Profit sharing is the means of splitting revenues remaining after royalty and cost recovery between the contractor and the government. Numerous variations of the profit sharing process have been developed over the years. The division may take a form of a predetermined fixed rate or a sliding scale depending on the contractor’s after-tax IRR or R-factor (ratio of cumulative revenues to cumulative costs). The split in most countries ranges from 15 to 55 percent for the contractor. The contractor’s share of profit is usually subject to corporate tax.
The results of an economic analysis would define a project’s commerciality. Cumulative volumes of hydrocarbons forecast to be extracted up to the last year of commercial production would define reserves.
The INOGATE program provided further background to Kazakhstan’s oil and gas institutions on how economic evaluations are undertaken, giving examples from different published schemes that have been promulgated by organisations such as the American Petroleum Institute (API), Society of Petroleum Engineers (SPE), U.S. Securities and Exchange Commission (SEC), World Petroleum Congress (WPC), major oil and gas companies, and government bodies such as the Norwegian Petroleum Directorate (NPD) and Department of Trade and Industry (DTI) in the UK.
As noted above reserves are sensitive to both prices and costs. Fig 3 shows how oil prices have varied over the last 10 years and it can be expected that they will continue to show volatility in the future. Therefore understanding of the marginal cost of production is an essential planning tool. This can only be achieved by an economic evaluation of petroleum reserves.
II. Stock Exchange Requirements for Oil and Gas Reserves
The major stock exchanges that deal with Oil and Gas Companies have all developed reporting requirements to be used in any transaction and in public reporting. The principal Stock exchanges involved in these types of activity are the US Stock Exchange, the London Stock Exchange and the Toronto Stock Exchange. Of these the SEC for use in US Stock Exchange activities has developed the most detailed requirements.
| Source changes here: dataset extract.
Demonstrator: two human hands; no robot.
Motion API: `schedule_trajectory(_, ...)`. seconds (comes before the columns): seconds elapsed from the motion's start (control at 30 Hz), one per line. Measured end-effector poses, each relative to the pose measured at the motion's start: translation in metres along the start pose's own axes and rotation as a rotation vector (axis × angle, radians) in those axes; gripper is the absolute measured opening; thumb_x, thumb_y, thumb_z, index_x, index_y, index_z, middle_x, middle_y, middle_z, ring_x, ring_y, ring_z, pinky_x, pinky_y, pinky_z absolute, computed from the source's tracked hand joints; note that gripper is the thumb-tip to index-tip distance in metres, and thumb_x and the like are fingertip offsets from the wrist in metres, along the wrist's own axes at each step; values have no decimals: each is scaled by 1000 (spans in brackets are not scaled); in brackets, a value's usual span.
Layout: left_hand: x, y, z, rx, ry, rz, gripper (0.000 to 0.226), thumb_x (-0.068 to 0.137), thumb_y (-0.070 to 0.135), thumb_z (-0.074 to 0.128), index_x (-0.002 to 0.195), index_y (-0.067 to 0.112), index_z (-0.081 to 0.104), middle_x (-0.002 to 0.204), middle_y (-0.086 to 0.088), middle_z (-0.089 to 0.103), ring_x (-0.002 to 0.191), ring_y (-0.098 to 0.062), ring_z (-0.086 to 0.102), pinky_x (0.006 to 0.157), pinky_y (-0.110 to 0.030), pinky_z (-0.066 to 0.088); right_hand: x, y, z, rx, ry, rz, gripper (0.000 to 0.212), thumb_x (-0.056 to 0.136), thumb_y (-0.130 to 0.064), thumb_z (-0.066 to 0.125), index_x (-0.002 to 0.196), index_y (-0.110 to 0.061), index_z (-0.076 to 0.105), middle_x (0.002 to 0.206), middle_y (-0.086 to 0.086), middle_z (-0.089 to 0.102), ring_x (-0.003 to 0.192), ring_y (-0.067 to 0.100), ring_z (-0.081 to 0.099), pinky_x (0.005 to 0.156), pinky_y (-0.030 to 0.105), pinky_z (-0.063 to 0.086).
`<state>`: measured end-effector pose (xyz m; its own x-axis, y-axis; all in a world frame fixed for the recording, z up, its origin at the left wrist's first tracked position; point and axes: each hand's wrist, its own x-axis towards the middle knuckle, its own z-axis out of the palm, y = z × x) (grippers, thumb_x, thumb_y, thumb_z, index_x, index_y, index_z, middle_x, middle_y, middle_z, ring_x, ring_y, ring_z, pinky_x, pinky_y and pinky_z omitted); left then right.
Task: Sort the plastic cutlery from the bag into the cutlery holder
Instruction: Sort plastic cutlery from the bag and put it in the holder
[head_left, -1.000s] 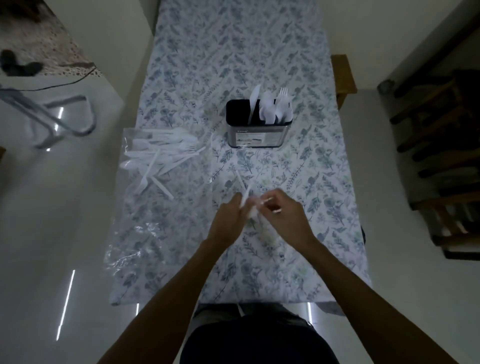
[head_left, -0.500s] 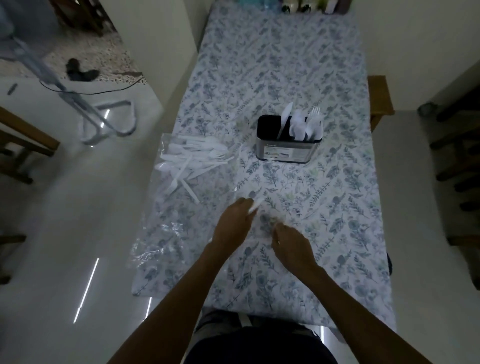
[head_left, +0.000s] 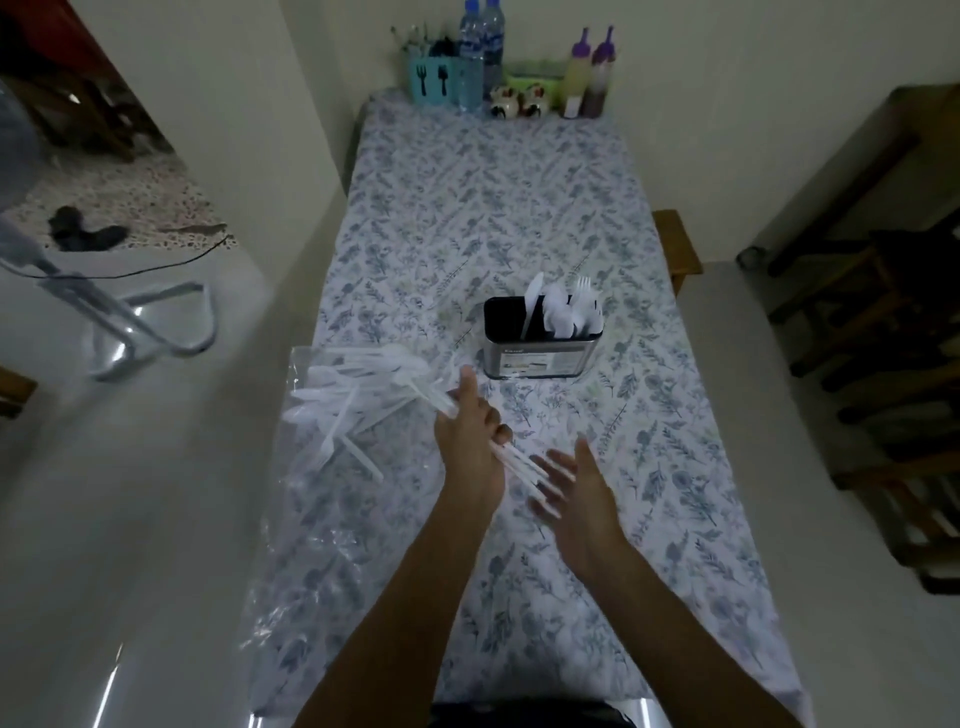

In 1979, the SEC adopted a definition of Proved reserves to be used by all companies, which are listed on a US stock exchange. These definitions have become a critical consideration for most international oil and gas companies, as the U.S. exchange is the primary place of listing and financing. Since most oil companies are listed on US stock exchanges, and are required to use the SEC definition of proved reserves for external reporting purposes, they will generally also follow the slightly more restrictive (but very similar) definitions of the SEC for their internal evaluations. However, the SPE/WPC definition for proved reserves is widely used and accepted outside the USA for project financing and gas contract negotiation purposes, and there are ongoing efforts to make the two the same. The SEC definition for proved reserves is as follows:
“Proved oil and gas reserves are the estimated quantities of oil, natural gas and natural gas liquids which geological and engineering data demonstrate with reasonable certainty to be recoverable in future years from known reservoirs under existing economic and operating conditions, i.e. prices and costs as of the date the estimate is made.”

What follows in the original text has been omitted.